Because my background is in graphic design, I came to know TJ Cobden Sanderson from what I suspect is the opposite direction from most bookbinders. I knew all about Doves Type and Emery Walker. I was aware that Walker had a ‘crazy’ business partner who dumped all their metal type into the Thames, and years later someone undertook the job of dredging it all up and resurrecting the typeface digitally. Beyond what I considered to be that abhorrent action of purposefully destroying a font I knew nothing about Cobden Sanderson, not even his name.

A few years back, after I started getting really into bookbinding and focussing on moving in this direction career-wise I was granted a scholarship to spend a week at Gladstone’s Library, working my way through their not inconsiderable section on bookbinding and the history of books.
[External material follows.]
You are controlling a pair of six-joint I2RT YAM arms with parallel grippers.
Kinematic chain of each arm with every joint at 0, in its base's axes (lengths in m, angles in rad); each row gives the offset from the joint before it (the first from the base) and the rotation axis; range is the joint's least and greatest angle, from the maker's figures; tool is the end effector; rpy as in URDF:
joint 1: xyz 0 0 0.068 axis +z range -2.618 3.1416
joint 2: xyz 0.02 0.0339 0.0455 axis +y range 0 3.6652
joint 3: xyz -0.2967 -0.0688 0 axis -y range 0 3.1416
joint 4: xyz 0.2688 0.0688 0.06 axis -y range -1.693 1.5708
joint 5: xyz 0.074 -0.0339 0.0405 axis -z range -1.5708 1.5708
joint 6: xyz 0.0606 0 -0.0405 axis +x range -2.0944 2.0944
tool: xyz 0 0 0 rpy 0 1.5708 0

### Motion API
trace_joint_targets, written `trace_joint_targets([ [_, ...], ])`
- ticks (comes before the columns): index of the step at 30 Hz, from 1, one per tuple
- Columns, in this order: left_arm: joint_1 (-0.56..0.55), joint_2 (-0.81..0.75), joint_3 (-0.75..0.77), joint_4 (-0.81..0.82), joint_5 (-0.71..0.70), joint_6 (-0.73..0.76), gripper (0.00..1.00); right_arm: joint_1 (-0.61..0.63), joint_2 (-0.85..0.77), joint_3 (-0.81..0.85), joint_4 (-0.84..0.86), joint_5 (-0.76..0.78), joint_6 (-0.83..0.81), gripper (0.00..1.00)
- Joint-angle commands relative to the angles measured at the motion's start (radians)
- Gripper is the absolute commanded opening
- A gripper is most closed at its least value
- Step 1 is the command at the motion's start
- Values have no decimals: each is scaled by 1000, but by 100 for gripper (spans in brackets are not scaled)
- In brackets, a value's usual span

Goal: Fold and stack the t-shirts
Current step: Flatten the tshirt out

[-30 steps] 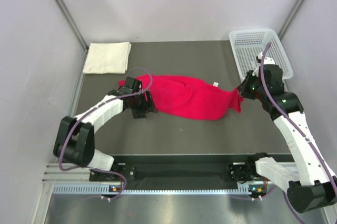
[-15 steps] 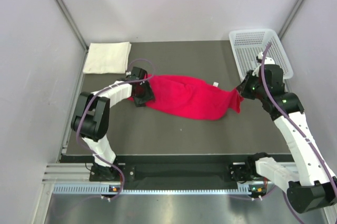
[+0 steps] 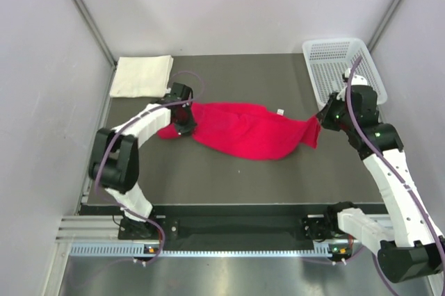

(As an aside, for those unfamiliar with Gladstone’s Library: become familiar with it. Believe me when I tell you that if you are visiting this website and reading this blog, you will love this place. It’s a residential library — you can stay in a library! For a full glorious week I didn’t leave except for some fresh air breaks. I read from the moment the library opened until late at night when it closed. It’s a gorgeous building and so very welcoming. I highly recommend it. And I want to go back right now.)

As I read my way through various books about books this figure of a man started to emerge and he absolutely fascinated me. He was a contemporary of William Morris, whose work and ideas I have always had a great affection for. I would consider him an early feminist, though the term wasn’t in popular usage then: amongst many other things, after marriage he added his wife’s name to his own. His wife, Anne, was also a fascinating figure, an independent suffragette who was jailed for her part in protests, a founding member of the Women’s Freedom League, and also instrumental in the founding of the Women’s Tax Resistance League. When they married, TJ was a lawyer who struggled with his mental health and it was Anne who suggested he spent too much time thinking rather than doing. He became a bookbinder later in life, on the back of Anne’s encouragement and a suggestion from their friend Jane Morris (William’s wife).

The more I learned about Cobden Sanderson the more I respected his ideas and ideals, not just in his own work when he was still actively producing books himself but also in his studio when he and Annie started Doves Bindery. I found the simplicity and honesty of his designs refreshing after their very complex and often fussy predecessors. Imagine my excitement when I read that he would go on to open a press and print books as well. It was his opportunity to fully create ‘the Book Beautiful’ from nearly start to finish.

It took slightly longer than I should admit to realise that if Doves Bindery went on to start Doves Press then of course the font they would design and use there would be called Doves Type. The infamous Doves Type! But as seen from the point of view of the ‘crazy’ business partner. Who I now fully sympathised with as a character. I can see and understand his motivations, though I don’t necessarily agree with his actions.

I don’t necessarily disagree with them either. There’s a lot of grey in our world.

Quite a lot of blather, and all just to say that TJ Cobden Sanderson’s birthday was today, in 1840. Many consider him the father of modern bookbinding and I’d be inclined to agree. Happy birthday, TJ.